Monday, September 28, 2015

Two kinds of "Out" and two kinds of "In"

The row tearing UKIP apart, as The Economist writes here, reflects a cultural divide between two kinds of "Out" people who will be supporting British exit from the EU.

One is positive, business-friendly, forward-looking, and pragmatic.

The other is, to take The Economist's words,  the "brassy populists" who are concerned about "immigration, political correctness and metropolitan elites. Europe, for them, is about identity." They are particularly passionate about national sovereignty and fear that Europe "is sapping the country's distinctiveness."

If the two work together they would have a very good chance of taking Britain out of the European Union. If the past week is anything to go by, there is more chance of a fatal schism.

The Economist could have said, but didn't, that remarkably similar fault-lines will exist on the pro-EU side.

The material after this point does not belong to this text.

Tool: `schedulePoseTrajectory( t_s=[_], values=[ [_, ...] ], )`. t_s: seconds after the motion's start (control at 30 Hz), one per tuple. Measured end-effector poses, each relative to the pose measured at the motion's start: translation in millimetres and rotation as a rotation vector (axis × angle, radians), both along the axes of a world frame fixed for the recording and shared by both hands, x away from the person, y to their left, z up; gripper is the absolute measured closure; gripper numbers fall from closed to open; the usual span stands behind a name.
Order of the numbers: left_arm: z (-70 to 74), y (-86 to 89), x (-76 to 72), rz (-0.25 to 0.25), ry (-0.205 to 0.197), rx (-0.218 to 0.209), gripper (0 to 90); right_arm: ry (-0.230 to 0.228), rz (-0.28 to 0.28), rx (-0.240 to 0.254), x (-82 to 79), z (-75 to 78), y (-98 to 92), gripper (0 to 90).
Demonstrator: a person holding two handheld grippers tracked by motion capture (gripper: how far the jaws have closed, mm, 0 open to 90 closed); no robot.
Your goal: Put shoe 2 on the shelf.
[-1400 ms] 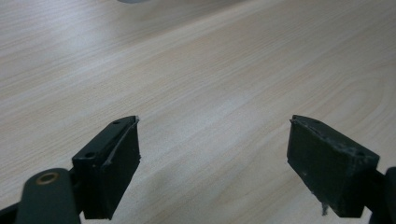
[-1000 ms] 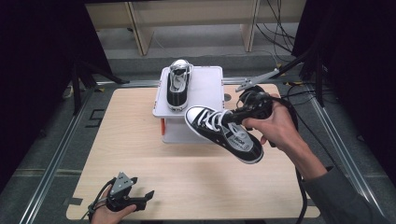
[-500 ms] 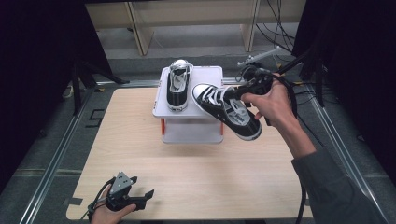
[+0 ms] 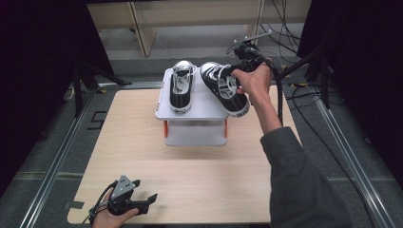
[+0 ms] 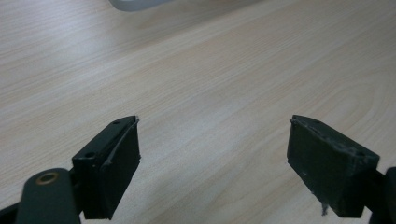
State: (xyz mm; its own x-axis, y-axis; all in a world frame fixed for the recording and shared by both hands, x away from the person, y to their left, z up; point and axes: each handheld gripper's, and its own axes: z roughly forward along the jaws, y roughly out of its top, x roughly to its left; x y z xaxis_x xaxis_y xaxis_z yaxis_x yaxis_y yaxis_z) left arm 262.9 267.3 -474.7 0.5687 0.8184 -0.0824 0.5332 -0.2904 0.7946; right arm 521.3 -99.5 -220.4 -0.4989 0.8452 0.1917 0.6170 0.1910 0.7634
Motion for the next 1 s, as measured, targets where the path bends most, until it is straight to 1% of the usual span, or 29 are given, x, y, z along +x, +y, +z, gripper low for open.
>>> schedulePoseTrajectory(
  t_s=[0.03,0.07,0.1,0.17,0.2,0.23,0.27,0.3,0.33,0.37,0.4,0.43,0.47,0.5,0.53,0.57,0.6,0.63,0.67,0.7,0.73,0.77,0.8,0.83,0.87,0.9,0.93,0.97,1.0],
  values=[
    [0.0,0.0,0.0,0.000,0.000,0.000,16.6,0.000,0.000,0.000,0.0,0.0,0.0,83.5],
    [0.4,0.4,-0.2,-0.004,0.000,0.011,16.6,0.022,-0.029,0.011,4.4,-1.8,3.4,83.5],
    [0.9,1.4,0.2,-0.012,-0.001,0.029,16.6,0.007,-0.027,0.010,10.9,-4.8,5.5,83.5],
    [1.5,0.5,-0.2,-0.012,-0.001,0.021,16.6,0.013,-0.070,0.022,26.1,-11.9,15.4,83.5],
    [1.5,-1.3,-1.0,-0.008,0.000,-0.007,16.6,0.002,-0.073,0.017,31.8,-13.8,18.2,83.5],
    [1.7,-1.4,-1.3,-0.012,-0.002,-0.005,16.6,0.026,-0.090,0.032,35.8,-14.4,22.0,83.5],
    [1.9,-1.2,-1.4,-0.016,-0.002,-0.001,16.6,0.026,-0.090,0.032,35.8,-14.4,22.0,83.5],
    [2.8,0.4,-1.1,-0.026,-0.001,0.028,16.5,0.022,-0.103,0.035,40.6,-15.6,24.9,83.5],
    [2.3,-2.5,-2.1,-0.020,-0.005,-0.011,16.6,0.026,-0.130,0.052,48.7,-17.9,29.7,83.5],
    [2.3,-2.5,-2.1,-0.020,-0.005,-0.011,16.6,0.025,-0.144,0.056,52.5,-19.5,31.6,83.5],
    [2.4,-2.7,-2.7,-0.022,-0.005,-0.009,16.6,0.009,-0.149,0.047,56.0,-20.9,33.3,83.5],
    [2.4,-2.7,-2.7,-0.022,-0.005,-0.009,16.5,0.020,-0.162,0.060,58.4,-22.1,35.6,83.5],
    [2.5,-2.9,-2.8,-0.025,-0.010,-0.012,16.6,0.020,-0.168,0.055,60.8,-22.7,37.5,83.5],
    [3.2,-2.0,-2.6,-0.028,-0.005,0.008,16.6,0.012,-0.170,0.045,63.3,-24.0,38.7,83.4],
    [2.7,-3.7,-3.1,-0.022,-0.005,-0.015,16.6,0.012,-0.170,0.045,63.3,-24.0,38.7,83.4],
    [2.9,-3.2,-3.4,-0.028,-0.005,-0.010,16.6,0.021,-0.180,0.045,67.3,-26.5,41.8,83.5],
    [3.2,-2.1,-3.1,-0.031,-0.004,0.015,16.6,0.021,-0.180,0.045,67.3,-26.5,41.8,83.5],
    [3.1,-1.8,-3.2,-0.034,-0.005,0.014,16.6,0.018,-0.191,0.035,68.4,-28.1,43.7,83.4],
    [3.3,-1.7,-3.1,-0.032,-0.006,0.014,16.6,0.015,-0.180,0.031,71.1,-32.5,46.1,83.4],
    [2.9,-2.9,-3.6,-0.025,-0.008,-0.010,16.6,0.024,-0.182,0.033,70.8,-33.8,48.1,83.3],
    [2.8,-3.0,-3.6,-0.024,-0.009,-0.014,16.6,0.024,-0.182,0.033,70.8,-33.8,48.1,83.3],
    [2.9,-2.7,-3.6,-0.025,-0.008,-0.008,16.6,0.019,-0.186,0.033,70.9,-34.6,49.5,83.3],
    [2.9,-2.9,-3.7,-0.025,-0.007,-0.009,16.6,0.029,-0.196,0.034,69.3,-33.6,50.8,83.1],
    [3.2,-2.0,-3.1,-0.029,-0.007,0.012,16.6,0.031,-0.183,0.039,67.0,-33.3,51.4,82.7],
    [3.3,-2.1,-3.1,-0.030,-0.005,0.015,16.6,0.031,-0.183,0.039,67.0,-33.3,51.4,82.7],
    [3.1,-3.4,-3.6,-0.027,-0.004,-0.003,16.6,0.043,-0.189,0.050,65.9,-33.5,52.7,82.5],
    [2.8,-3.7,-3.8,-0.028,-0.005,-0.006,16.5,0.044,-0.189,0.060,64.5,-34.2,53.3,82.5],
    [2.7,-3.9,-3.9,-0.027,-0.005,-0.003,16.6,0.049,-0.185,0.086,63.7,-35.8,53.4,82.3],
    [2.9,-4.1,-3.9,-0.027,-0.006,-0.005,16.6,0.049,-0.185,0.086,63.7,-35.8,53.4,82.3]
  ],
)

Though they are much less numerous and confident than they were, there are still some people who are convinced that the EU is the future, who do not just distrust nationalism (a view I share) but also sneer at patriotism (a view I definitely do not share). They are the same people who were forecasting economic catastrophe fifteen years ago if Britain didn't join the Euro and, despite the fact that this catastrophe has manifestly failed to emerge, still think it is clever for the same people to make the same apocalyptic predictions about what will happen if we leave the EU.

But there are also pro-Europeans who can look at the EU with all it's faults and recognise them and want to reform them rather than smash the whole thing of leave.

There are genuine, pragmatic and positive arguments for both "stay" and "leave."

The side which best combines the two elements, which makes effective use of "Project Fear" negatives while presenting a positive image for Britain of the future, will almost certainly be the side that wins.

I certainly hope so, because whichever side best articulates a positive vision for a modern Britain, which builds mainly on hope and not fear, will deserve to win.


Jim said...

Speaking as someone who is very clear about which side I am on (its currently known as "Leave" though it has had previous incarnations as OUT and NO). but I have said for some time, the biggest and largest hurdle we face is not the opposition. It never has been. The Pro European side are having problems finding something positive to say, and this if after 40 years of "delivered benefits".

By far the biggest handicap the leave campaign face, is ironically, our own side.

Jim said...

The thing with this referendum is that in the end it will all boil down to trust. Sure there will be the side line "battles" where the Remain campaign state a tired mantra, and the Leave side thoroughly refute it, state why its false and state something better - then the remain side state the same thing again 4 days later *Lather - Rince - repeat*

But this is not the battle field, its not even close.

The battle will come once Cameron announces that "much progress has been made but due to the economic crisis in Greece and due to the migrant crisis etc not as much as he would have liked, this means that the treaty changes we had hoped for could not be delivered in time for our deadline, but we need to stick to our promise of a 2017 referendum, and we have a promise that treaty change is coming"

He will add about the Eurozone and none eurozone having different priority's and how Britain needs to focus on its 'market relationship' and this will be embedded into the future treaty, by voting Remain, you are giving a 'mandate' to negotiate the new treaty which will be followed up by a second referendum when it comes to ratifying the treaty. Or we could throw the baby out with the bath water, not bother, and vote "leave" now.

That will pretty much be how things go (DC does not have many hands to play, and right now he is not driving or negotiating anything, he is being driven along by the EU commission, and this is his best hand (its also the best hand for the commission).

Then we go to what may or may not be negotiable etc, and the battle is postponed. This is where the battle is,

Cameron is planning to use "a negotiation for associated membership" as his 'Remain' option, thus agreeing that the status quo is not acceptible, using the arguments the Leave side have prestented as to why, and his "Promise of a renegotiation, with a second referendum' is the answer.

The way to outflank this of course is to disclose all of this and the downsides of associated membership before hand, we explain it before cameron can "present it as his masterpiece" state a better way forward and how we can rejoin the world at the top tables, making "associate membership" a less attractive option than "leave" before its even announced.